EXERCISE BRIEF →
If a line in the entries includes "snack", show that line.

==== EXERCISE INPUTS

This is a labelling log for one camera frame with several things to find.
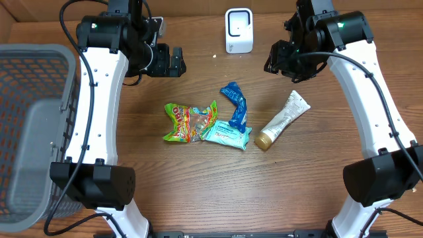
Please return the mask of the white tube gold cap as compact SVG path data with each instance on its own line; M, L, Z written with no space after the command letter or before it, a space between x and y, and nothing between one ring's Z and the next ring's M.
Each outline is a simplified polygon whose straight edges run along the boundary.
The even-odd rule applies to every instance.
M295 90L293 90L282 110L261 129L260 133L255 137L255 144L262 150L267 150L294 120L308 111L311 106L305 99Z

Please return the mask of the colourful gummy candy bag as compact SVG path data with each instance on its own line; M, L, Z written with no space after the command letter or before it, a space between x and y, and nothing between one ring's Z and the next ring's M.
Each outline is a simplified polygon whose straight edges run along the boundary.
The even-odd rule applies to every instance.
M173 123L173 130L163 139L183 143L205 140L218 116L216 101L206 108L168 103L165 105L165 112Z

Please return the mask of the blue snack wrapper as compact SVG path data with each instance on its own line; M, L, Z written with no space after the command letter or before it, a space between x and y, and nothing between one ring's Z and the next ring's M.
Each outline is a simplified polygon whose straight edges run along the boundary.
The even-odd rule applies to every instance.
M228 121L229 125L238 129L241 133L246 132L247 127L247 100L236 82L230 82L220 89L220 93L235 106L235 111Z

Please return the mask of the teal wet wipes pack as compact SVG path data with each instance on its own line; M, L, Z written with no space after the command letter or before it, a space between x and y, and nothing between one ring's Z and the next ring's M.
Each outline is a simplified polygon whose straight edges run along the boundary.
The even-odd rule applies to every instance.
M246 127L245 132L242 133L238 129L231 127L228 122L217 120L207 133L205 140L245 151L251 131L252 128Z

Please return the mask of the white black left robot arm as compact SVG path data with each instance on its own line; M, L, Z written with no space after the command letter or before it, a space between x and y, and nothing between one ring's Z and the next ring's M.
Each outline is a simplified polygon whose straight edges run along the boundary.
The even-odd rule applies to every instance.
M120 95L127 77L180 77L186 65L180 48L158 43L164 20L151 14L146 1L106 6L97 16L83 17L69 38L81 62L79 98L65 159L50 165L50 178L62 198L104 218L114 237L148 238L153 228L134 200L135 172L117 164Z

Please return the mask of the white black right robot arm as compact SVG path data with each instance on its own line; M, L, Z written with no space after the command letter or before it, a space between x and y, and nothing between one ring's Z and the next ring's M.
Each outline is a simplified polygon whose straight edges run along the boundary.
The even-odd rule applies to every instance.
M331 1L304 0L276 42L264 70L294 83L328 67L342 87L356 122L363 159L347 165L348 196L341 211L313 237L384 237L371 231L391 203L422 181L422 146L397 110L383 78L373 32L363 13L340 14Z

========
==== EXERCISE INPUTS

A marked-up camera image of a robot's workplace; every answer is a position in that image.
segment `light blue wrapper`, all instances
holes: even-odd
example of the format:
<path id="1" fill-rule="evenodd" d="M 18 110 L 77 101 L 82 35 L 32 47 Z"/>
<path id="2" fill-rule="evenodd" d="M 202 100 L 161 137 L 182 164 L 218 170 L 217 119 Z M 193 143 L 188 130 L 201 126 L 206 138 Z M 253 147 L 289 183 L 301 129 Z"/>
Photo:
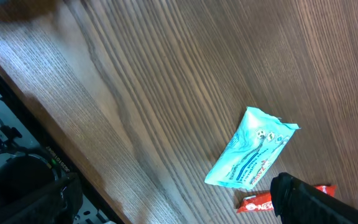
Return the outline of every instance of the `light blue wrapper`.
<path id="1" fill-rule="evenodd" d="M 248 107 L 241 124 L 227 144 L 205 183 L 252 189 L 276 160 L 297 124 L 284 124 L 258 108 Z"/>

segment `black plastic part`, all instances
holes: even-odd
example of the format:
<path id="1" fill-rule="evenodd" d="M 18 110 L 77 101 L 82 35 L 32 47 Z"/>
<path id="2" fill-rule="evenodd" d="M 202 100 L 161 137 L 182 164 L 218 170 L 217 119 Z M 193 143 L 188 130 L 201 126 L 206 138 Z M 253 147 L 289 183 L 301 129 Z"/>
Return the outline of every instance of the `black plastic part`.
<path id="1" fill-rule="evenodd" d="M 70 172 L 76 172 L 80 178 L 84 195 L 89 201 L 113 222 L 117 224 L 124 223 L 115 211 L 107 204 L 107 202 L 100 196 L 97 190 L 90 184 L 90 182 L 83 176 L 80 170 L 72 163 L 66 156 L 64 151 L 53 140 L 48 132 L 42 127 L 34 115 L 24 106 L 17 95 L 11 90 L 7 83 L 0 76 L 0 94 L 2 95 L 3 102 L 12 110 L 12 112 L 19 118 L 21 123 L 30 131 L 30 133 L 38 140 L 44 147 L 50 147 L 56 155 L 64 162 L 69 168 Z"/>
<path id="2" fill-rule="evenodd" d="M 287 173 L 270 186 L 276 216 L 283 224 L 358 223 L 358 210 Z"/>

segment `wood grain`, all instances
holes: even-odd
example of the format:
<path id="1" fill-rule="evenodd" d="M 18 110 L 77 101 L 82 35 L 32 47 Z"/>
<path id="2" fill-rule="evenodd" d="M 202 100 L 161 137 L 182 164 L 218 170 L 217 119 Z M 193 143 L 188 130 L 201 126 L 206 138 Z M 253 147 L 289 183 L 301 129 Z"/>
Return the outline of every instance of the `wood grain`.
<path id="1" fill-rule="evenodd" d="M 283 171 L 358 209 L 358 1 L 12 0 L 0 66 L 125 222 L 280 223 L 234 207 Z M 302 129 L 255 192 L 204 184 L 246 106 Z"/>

========
==== EXERCISE INPUTS

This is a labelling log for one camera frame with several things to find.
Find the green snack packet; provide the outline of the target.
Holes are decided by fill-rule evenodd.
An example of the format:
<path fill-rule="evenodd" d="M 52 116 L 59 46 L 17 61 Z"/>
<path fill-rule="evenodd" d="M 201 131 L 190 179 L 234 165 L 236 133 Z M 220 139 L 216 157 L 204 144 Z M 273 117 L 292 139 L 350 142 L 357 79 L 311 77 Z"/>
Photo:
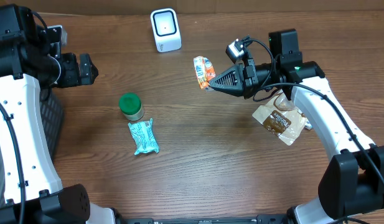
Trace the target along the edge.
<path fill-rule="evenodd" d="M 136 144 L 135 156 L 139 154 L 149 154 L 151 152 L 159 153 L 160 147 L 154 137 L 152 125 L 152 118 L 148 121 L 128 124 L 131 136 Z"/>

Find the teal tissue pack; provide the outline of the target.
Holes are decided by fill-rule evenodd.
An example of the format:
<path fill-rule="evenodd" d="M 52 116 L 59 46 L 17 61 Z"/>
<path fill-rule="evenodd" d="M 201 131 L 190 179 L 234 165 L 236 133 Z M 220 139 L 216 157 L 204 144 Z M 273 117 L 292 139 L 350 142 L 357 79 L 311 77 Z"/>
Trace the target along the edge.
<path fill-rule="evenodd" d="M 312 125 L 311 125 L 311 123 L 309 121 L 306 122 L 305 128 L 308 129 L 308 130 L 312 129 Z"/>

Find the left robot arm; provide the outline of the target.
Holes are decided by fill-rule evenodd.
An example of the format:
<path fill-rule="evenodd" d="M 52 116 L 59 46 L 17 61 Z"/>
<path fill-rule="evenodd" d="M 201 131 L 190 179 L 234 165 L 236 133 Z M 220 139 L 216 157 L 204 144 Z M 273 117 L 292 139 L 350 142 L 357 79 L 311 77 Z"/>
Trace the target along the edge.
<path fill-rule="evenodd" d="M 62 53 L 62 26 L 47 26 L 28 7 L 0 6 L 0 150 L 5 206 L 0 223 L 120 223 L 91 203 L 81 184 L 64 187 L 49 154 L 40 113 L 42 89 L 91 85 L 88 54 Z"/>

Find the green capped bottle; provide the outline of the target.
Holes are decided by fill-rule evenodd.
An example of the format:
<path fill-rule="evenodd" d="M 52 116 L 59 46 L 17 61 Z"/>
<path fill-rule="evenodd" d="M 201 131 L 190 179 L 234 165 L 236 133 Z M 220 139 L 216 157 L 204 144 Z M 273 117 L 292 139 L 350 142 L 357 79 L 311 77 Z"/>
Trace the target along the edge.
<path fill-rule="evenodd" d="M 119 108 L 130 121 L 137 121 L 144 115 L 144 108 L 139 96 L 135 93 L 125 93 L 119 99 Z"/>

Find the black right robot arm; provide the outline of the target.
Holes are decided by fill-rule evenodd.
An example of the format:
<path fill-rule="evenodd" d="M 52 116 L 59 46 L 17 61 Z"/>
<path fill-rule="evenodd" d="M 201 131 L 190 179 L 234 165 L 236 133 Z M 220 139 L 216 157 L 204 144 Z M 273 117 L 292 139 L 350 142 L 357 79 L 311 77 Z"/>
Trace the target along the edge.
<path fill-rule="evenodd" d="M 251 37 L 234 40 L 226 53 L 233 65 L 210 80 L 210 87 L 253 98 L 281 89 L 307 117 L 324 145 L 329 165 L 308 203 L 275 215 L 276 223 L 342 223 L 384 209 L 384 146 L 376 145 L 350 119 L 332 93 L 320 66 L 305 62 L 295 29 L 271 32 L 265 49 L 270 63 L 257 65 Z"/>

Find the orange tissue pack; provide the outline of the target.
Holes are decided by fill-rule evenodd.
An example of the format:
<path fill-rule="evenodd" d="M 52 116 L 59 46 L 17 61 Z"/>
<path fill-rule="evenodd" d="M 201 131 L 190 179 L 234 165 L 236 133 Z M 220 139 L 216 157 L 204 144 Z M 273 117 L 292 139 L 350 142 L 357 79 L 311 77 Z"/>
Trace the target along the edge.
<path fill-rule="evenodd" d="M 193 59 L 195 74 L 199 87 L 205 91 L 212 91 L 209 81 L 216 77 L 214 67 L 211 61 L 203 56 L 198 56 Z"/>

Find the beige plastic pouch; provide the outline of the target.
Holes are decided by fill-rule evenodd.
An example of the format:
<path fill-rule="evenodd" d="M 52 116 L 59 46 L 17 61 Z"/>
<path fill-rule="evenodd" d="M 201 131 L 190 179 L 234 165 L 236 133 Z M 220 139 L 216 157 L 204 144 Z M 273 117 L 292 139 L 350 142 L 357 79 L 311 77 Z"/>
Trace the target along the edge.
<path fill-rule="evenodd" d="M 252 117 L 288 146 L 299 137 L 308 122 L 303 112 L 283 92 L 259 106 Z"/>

========

EXPECTED OUTPUT →
Please return the mask of the blue snack wrapper as compact SVG path data with each instance on its own line; M, L, Z written with no space after the command letter or before it, a space between x and y, and nothing between one ring's Z and the next ring's M.
Find the green snack packet; provide the outline of the target.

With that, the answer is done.